When you learned about bankruptcy in the past, it was likely with the understanding that it would lead to the liquidation of your assets. For many people, the idea of liquidating the items they own actually prevents them from filing for bankruptcy when they could really use that kind of financial help.
You should understand that Chapter 7 bankruptcy is a liquidation bankruptcy, but that doesn’t mean that all bankruptcies require you to liquidate your assets. Even with Chapter 7 bankruptcy, there are exemptions that help you avoid losing items that you need — and the vast majority of people who file Chapter 7 never liquidate anything.
Liquidation: What it really means for you during bankruptcy
When you file for bankruptcy, you’ll choose from different kinds of bankruptcy. Most consumers go with Chapter 7 or 13 bankruptcy. Chapter 7 requires you to give up excess assets and to sell them to repay debts. Chapter 13 bankruptcy often does not require any kind of liquidation.
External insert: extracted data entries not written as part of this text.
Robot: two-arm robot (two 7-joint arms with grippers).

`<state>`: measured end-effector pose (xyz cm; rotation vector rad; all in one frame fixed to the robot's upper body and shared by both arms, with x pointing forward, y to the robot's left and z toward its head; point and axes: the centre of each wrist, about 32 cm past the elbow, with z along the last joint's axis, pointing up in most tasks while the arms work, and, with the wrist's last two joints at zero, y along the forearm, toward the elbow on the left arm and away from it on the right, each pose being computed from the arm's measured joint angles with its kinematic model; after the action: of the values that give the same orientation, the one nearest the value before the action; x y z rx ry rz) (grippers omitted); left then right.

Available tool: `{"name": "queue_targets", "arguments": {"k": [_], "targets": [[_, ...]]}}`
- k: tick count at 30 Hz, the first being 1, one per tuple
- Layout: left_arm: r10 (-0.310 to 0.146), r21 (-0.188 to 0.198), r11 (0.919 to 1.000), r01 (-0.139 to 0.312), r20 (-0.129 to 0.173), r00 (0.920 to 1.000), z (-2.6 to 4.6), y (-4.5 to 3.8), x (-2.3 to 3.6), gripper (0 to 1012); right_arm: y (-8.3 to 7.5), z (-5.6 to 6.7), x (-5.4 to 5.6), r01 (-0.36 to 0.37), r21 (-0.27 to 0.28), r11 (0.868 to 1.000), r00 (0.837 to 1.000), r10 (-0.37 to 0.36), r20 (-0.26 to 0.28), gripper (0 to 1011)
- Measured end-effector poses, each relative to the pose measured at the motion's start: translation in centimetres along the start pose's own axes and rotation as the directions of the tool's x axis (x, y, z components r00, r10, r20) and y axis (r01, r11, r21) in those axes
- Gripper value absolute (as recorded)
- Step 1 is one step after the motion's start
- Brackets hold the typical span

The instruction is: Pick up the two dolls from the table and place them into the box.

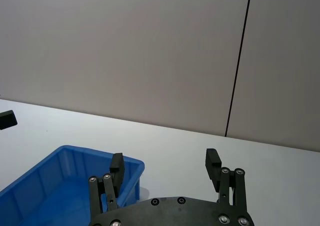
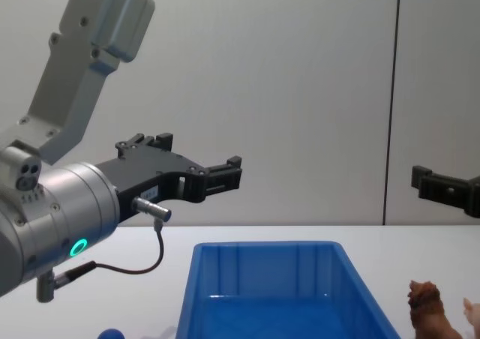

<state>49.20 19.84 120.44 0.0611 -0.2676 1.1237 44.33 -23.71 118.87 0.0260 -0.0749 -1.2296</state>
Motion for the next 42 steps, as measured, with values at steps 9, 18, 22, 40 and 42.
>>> {"name": "queue_targets", "arguments": {"k": [9,18,22,40,42], "targets": [[0.0,0.0,1.0,0.0,0.0,1.0,0.0,0.0,0.0,1001,0.0,0.0,0.0,0.0,0.0,1.0,1.0,0.0,0.0,1001],[0.0,0.0,1.0,0.0,0.0,1.0,0.0,0.0,0.0,1001,-0.1,-0.1,0.5,0.012,-0.015,1.0,1.0,-0.012,-0.008,1001],[0.0,0.0,1.0,0.0,0.0,1.0,0.0,0.0,0.0,1002,-0.2,-0.3,0.9,0.025,-0.035,0.999,1.0,-0.025,-0.015,1001],[0.0,0.0,1.0,0.0,0.0,1.0,0.0,0.0,0.0,1001,-1.0,-1.4,2.3,0.099,-0.176,0.979,0.995,-0.103,-0.013,1001],[0.0,0.0,1.0,0.0,0.0,1.0,0.0,0.0,0.0,1001,-1.0,-1.4,2.4,0.105,-0.188,0.977,0.994,-0.108,-0.01,1001]]}}
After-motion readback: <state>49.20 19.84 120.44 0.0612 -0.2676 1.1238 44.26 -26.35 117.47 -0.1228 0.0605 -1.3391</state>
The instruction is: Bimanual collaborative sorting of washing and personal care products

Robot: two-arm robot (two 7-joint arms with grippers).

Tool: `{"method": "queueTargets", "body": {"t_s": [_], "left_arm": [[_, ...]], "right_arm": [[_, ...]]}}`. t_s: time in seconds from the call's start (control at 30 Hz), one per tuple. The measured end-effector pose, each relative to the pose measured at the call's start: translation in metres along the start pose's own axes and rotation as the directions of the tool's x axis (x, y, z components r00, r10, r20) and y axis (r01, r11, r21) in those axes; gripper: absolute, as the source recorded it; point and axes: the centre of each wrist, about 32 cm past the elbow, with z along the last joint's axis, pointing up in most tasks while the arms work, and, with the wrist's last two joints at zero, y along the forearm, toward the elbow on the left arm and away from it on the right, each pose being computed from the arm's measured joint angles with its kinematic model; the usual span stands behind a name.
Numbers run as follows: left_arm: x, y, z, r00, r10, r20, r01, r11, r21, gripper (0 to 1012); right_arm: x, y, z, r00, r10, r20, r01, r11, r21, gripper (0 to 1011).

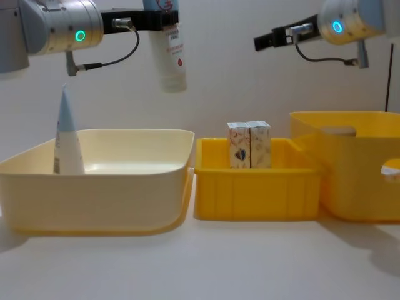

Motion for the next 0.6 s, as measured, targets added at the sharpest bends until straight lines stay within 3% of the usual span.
{"method": "queueTargets", "body": {"t_s": [0.23, 0.6], "left_arm": [[0.0048, -0.0089, -0.0024, 0.9997, -0.015, -0.019, 0.015, 0.9999, 0.003, 273], [0.0051, -0.0166, 0.0021, 0.9991, -0.042, -0.007, 0.043, 0.999, 0.013, 273]], "right_arm": [[0.0, 0.0, -0.003, 0.997, 0.056, 0.045, -0.058, 0.997, 0.049, 1001], [0.004, 0.003, 0.0, 0.98, 0.161, 0.119, -0.161, 0.987, -0.007, 1001]]}}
Even with Chapter 7 bankruptcy, you will not have to liquidate everything — and you may not liquidate anything at all. This is because bankruptcy is not designed to make you start from scratch. Instead, there are exemptions that may help you keep your home, retain a vehicle of a certain value or to protect the possession you want to keep, like clothing or electronics. There is also a wildcard exemption that allows you an exemption for items up to a certain value, no matter what those items may be.
If you’re struggling with your debts, don’t let the things you’ve heard about “liquidation bankruptcy” scare you away from the help that you deserve.